When Stephen Foust announced his retirement as director of the Center for Innovation in Media, he left big shoes to fill. Stepping into them is journalist Val Hoeppner.
In close collaboration with college administrators, Foust opened the $700,000 facility in 2012 and has directed its operations since. The CIM houses all student media in addition to the university’s NPR station, WMOT 89.5.
Hoeppner has served as director of education for the Freedom Forum Diversity Institute and has spent 20 years in a variety of journalism roles, including multimedia director at The Indianapolis Star. She started teaching at MTSU in the fall of 2013 as the School of Journalism’s journalist in residence. During that time, she impressed students and faculty alike. In the classroom, her demeanor is casual and laid-back, but her progressive thinking and hands-on approach demand students’ attention. On July 1, she took over the CIM.
Hoeppner sat down with The Leading Edge for a Q&A to discuss her new role, expectations of up-and-coming Mass Comm students and the new “golden age of journalism.”
Will you continue any sort of teaching in your new role?
“In the fall, I’m going to teach a class with Leslie Haines (Visual Communication associate professor) called News Apps Design and Content. It’s a really cool class. We’re going to teach students how to create all of the content for an app. So it could writing, it could be photo galleries, it could be things like interactive and video content. Then Leslie, who is a designer by trade, is going to teach how to design and build the app. By the end of the course, we’ll actually have a functioning news magazine app. It’ll be in the iTunes store.”
What skills are people going to need to go into mass communication fields in the future?
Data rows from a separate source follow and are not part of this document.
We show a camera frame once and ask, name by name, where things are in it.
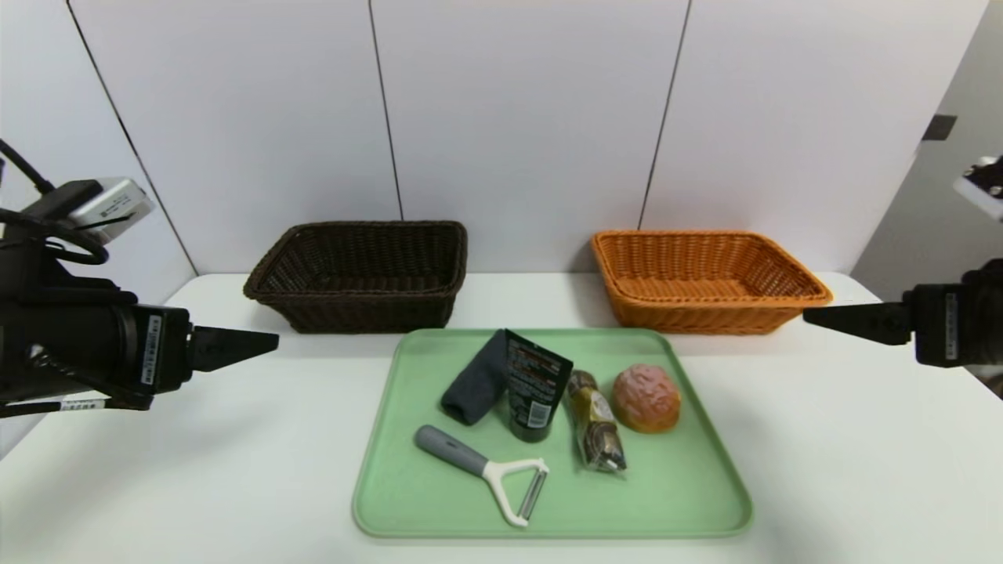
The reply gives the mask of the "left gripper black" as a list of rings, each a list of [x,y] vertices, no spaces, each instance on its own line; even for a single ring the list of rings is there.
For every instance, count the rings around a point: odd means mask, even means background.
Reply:
[[[210,326],[189,337],[186,311],[143,304],[57,305],[34,323],[36,397],[152,397],[177,390],[191,371],[232,367],[280,343],[278,334]]]

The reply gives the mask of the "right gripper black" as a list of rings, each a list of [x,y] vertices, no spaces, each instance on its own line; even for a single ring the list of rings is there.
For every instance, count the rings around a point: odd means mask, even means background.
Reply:
[[[802,318],[885,345],[907,344],[913,331],[914,356],[929,367],[1002,364],[1002,260],[966,272],[955,284],[914,286],[903,303],[809,308]]]

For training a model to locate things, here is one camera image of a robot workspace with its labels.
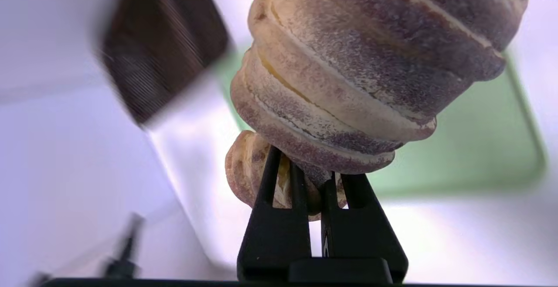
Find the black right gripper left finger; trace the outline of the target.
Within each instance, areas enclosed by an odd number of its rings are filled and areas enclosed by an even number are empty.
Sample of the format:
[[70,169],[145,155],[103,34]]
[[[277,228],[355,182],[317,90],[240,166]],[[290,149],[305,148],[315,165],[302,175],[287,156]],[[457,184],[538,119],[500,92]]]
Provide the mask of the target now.
[[271,147],[237,257],[240,281],[288,281],[291,263],[311,257],[304,174],[290,164],[291,208],[273,207],[281,150]]

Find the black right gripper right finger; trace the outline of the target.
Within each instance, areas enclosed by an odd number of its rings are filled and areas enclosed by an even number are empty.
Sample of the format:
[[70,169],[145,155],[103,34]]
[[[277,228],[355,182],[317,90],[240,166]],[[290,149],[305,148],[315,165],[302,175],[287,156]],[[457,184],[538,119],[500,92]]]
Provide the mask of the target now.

“You need to be able to communicate in multiple ways on multiple platforms, so I think it’s still really incredibly important to be able to write well. It’s also important to be able to speak well, but that also means you have to be able to communicate in social media and visually, using video, photos, interactive, that kind of thing. So the skill set is varied. It used to be that you were a reporter and that’s all you did – you were a reporter and you wrote stories! But now, reporters are going to shoot video, take pictures, put them on the Web … they’re also going to create social media. Same thing for PR folks. You’re going to go out to run an event, and you’ll run the social media from it, and you’re probably going to produce a video for your client. Who knows what else!”
So what is a newspaper going to look like in 20 years? Will people even call it a newspaper?
“In 20 years, a newspaper is probably going to be a very rare commodity. There won’t be a lot of printed newspapers anymore. It’s just so much more effective to publish in the digital space. I don’t know if people will call it a newspaper anymore, but I think they’ll call it … boy, a source of news and information, I don’t know what that equals in the digital space. I hope it’s not a website. Sidelines (MTSU’s student-run newspaper) this year is going to go digital-only, and we’re struggling with that right here in the CIM. What do we tell people we are? We’re a media company, a news organization, what are we now? On a weekly basis, we won’t publish a newspaper. Right now news content is really all about tablets and smartphones. That’s where it’s going to go for the next five years, but whatever comes after that will be the next platform we have to develop for.”
What is your message to high school seniors or incoming freshmen who want to go into mass communication, but don’t really know what that looks like?
“I got into journalism to make a difference in people’s lives, and that hasn’t changed at all just because we aren’t printing newspapers or broadcast television is changing. I do think we are in a new golden age of journalism. Back in the ‘50s and ‘60s, we went through this golden age of journalism where we expanded what we covered and how we covered things. Things were changing very quickly back then, and now we’re in that same position again. I think young people who want to tell people’s stories have so many more options now. It’s really, really exciting for young people to be able to play in every sandbox we have.”